When they would observe that people seem to care more about their looks that mother nature?


I can't help but think they are turning in their graves.


As a new mom, sitting in my beautiful new home in a beautiful town in Sweden, spending a significant time alone, alone with my infant that is, which somehow feels more alone than being alone-alone, these are the things I reflect upon. 'You should see a therapist' you say, I know, and I did. She confirmed I don't have postnatal depression. What I "have" is a very common result of a dysfunctional society. It's a deep feeling that something isn't right. That things are not supposed to be this way. That life as a mom in not supposed to be this hard. That we got it all wrong. And the severity of it all didn't fully sink in until I had the responsability of raising a little human in this society. The question is not: 'How do we raise him to become a great person?' but rather 'How do we possibly not fuck him up with all the challenges in this world?' as right now he is in a perfect state of presence, love and curiosity, spreading pure joy wherever he goes.

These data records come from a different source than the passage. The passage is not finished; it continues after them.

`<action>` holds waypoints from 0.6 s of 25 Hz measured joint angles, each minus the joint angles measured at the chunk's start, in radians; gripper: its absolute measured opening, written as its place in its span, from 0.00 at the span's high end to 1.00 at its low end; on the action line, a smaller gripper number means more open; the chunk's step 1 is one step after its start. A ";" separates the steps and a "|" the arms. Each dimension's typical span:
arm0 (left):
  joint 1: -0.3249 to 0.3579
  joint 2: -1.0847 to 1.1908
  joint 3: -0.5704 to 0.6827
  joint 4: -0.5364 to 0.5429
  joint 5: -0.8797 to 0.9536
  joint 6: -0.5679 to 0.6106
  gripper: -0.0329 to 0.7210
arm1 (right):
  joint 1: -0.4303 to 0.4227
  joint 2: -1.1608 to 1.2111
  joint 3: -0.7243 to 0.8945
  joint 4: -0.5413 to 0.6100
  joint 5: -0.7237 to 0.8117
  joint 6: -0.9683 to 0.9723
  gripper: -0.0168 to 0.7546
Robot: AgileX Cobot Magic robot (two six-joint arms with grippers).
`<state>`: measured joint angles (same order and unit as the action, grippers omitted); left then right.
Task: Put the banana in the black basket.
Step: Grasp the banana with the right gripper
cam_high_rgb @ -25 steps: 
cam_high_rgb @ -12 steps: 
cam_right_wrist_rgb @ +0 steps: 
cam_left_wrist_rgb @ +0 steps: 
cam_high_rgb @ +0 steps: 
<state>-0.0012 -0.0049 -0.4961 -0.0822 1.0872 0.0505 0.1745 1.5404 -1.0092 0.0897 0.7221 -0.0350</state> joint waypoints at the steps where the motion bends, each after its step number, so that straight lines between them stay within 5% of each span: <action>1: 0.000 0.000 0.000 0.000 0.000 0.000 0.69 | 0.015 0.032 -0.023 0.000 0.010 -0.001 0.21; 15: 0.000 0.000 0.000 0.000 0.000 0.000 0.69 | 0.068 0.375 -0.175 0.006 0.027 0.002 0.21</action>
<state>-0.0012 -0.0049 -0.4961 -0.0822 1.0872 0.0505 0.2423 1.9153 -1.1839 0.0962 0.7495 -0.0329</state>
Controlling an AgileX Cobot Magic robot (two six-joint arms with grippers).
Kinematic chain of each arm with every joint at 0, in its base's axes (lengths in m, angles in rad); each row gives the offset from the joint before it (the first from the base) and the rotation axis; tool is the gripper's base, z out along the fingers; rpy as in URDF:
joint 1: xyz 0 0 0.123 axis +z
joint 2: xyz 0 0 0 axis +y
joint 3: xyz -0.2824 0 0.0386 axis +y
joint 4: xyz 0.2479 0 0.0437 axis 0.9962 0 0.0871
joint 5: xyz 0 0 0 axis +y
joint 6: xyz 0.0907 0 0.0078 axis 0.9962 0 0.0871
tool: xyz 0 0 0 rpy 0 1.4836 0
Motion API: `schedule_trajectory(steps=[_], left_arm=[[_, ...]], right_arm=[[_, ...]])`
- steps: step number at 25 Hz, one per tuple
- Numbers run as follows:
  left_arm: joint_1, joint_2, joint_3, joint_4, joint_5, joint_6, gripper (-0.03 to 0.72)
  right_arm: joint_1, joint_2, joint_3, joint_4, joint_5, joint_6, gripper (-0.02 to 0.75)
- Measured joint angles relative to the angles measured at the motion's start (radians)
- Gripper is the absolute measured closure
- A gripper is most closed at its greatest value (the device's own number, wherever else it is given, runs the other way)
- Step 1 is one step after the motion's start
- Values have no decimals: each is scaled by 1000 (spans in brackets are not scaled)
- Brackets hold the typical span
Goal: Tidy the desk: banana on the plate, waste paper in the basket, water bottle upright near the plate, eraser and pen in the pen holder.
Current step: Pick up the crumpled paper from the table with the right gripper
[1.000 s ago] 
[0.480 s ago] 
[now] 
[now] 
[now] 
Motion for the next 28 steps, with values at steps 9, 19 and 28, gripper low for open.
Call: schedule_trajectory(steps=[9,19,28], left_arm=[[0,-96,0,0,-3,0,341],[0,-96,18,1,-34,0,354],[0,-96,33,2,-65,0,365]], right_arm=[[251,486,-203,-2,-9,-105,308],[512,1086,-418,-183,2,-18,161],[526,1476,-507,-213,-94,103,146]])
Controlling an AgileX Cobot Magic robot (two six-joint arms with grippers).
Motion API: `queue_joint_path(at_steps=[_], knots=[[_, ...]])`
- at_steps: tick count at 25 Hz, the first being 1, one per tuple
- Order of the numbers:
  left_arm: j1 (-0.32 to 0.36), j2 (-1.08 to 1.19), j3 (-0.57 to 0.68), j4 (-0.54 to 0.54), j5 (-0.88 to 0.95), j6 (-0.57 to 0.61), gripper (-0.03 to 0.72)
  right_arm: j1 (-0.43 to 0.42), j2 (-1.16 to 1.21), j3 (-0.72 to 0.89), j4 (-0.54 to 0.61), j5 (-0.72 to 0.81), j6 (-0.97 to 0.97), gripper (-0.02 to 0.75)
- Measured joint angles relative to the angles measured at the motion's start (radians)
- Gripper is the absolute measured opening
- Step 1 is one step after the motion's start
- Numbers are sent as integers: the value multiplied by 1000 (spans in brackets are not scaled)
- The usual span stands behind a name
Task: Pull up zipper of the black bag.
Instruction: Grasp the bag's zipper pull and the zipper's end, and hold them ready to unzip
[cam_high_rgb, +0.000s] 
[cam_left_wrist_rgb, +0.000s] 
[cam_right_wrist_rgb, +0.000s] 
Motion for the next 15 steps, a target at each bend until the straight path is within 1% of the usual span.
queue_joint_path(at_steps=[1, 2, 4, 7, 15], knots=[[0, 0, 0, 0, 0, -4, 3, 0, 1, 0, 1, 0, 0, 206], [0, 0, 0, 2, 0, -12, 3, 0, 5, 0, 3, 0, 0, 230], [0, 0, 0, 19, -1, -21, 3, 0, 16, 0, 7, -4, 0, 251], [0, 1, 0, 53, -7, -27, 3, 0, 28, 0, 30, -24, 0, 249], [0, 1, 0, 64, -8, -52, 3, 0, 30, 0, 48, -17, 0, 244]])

I am going offline. To stop wasting time watching stories of people who I'll most likely never meet in-person (and even if I do, I'd much rather hear their actual stories rather than the reduced images of them). To stop wasting the little time and energy I have on all the things happening in places on the other side of the world, causing overwhelm and mental illness because our brains were never made for this much information.

I am going offline to nurture myself, my son, my family and my direct community.


The community that can hold my baby when I need to take a shower.

The one that I can look into the eyes when I share my birth story.

The one that I can hug, because my baby is teaching me just how much touch and physical closeness is a primal need that can never be replaced by a new tool of the material world.


I have been daydreaming of a hunter-gathered way of living where all I need to think and worry about are my children, family and direct community. Where my children grow up with a fast knowledge of the natural, rather than the digital world.


This is a romanticised fantasy that can never be realised in a world and body that has already been affected too much. I cannot un-know the things I know. Un-see the things I've seen. But what I can do is redirect my new surplus of energy from putting my phone away, onto creating a way of living that comes as close to this ancestral way as possible so that my son can grow up never forgetting about his wild human nature. Because as it is, he does not need reminding of his insticts and what he is made for: love, closeness, touch, community and a life in, and as a part of nature.